Manually investigating email addresses can be a tedious task especially when faced with the prospect of manually verifying whether an email address has been registered on individual websites. At the same time, this process is fraught with a very serious risk – one wrong move can trigger a red flag and warn the target. One solution to this problem is Holehe, a very neat Python-based script that enables Digital Investigators to check whether an email address is used across several online sources such as social media, shopping and adult-oriented websites. The full list is quite extensive, but it includes:
Cyber / Software-Related
- Code Igniter (Forum)
- Code Academy
- Office 365
Installing and deploying Holehe within a Command-Line Interface environment is very easy – making this one of the more easy-to-use, but highly powerful Python scripts available. The script works by taking the email address that the user has specified and verifies the address through the ‘lost password’ function. The target is not warned of this action; for example, the target will not receive a password reset email. Many readers will now be wondering as to why popular social media such as Facebook is not included within Holehe’s list of online sources; this is because a ‘lost password’ request on Facebook will naturally trigger a warning to the user. For other webpages, they are likely to have enhanced privacy measures which means that a ‘lost password’ submission will not verify an email address. For example, if we were to submit a ‘lost password’ request to codecanyon.com, the website will respond with something like “If a matching account was found, an email was sent to email@example.com to allow you to reset your password”. In this instance, this is not ideal for Holehe – or us, the Digital Investigators – due to the website’s response neither confirming nor denying the existence of an account registered to our target email address.

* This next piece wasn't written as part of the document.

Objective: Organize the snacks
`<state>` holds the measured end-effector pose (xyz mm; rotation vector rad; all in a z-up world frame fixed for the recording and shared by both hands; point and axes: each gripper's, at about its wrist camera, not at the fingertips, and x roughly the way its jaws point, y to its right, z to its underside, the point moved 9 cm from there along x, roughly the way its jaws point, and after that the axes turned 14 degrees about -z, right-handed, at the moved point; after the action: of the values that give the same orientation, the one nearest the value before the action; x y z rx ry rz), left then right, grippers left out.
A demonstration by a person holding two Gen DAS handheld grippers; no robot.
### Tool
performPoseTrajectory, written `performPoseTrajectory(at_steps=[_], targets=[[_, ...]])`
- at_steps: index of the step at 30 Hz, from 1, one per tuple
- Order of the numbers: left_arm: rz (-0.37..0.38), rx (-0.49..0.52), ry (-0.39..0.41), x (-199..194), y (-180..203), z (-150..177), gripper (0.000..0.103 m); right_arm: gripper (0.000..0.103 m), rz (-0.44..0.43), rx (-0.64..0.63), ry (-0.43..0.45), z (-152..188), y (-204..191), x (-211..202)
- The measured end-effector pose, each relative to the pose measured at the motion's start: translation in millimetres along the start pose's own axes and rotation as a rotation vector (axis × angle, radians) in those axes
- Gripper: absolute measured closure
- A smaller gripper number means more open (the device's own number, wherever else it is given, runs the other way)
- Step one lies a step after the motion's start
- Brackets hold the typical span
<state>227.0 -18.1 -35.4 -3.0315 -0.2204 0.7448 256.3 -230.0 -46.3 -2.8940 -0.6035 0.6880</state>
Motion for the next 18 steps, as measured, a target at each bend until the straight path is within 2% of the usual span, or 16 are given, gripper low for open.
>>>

So, what we like about Holehe: it is easy to install and deploy. For such an easy installation, Holehe packs quite a lot of power and provides users with very useful results. The tool has been further developed into a Maltego transform – this is certainly ideal for Digital Investigators who use Maltego. There are downsides to using the tool – none of which are the fault of the developers. For example, many web pages have now implement rate-limiting mechanisms that prevent scripts such as Holehe from obtaining user data. To address this, the developers suggest that users simply use a VPN and change the IP address during each scanning cycle. Another downside is the eventual prospect that most web pages will implement additional safeguards concerning password resets, such as the example indicated in the preceding paragraph. All that aside, Holehe is a great tool, it has been well-crafted and delivers the results that Digital Investigators expect. It is easy to install, quick to use and very powerful in terms of results. Most certainly, Holehe is a highly recommended tool for any OSINT toolkit.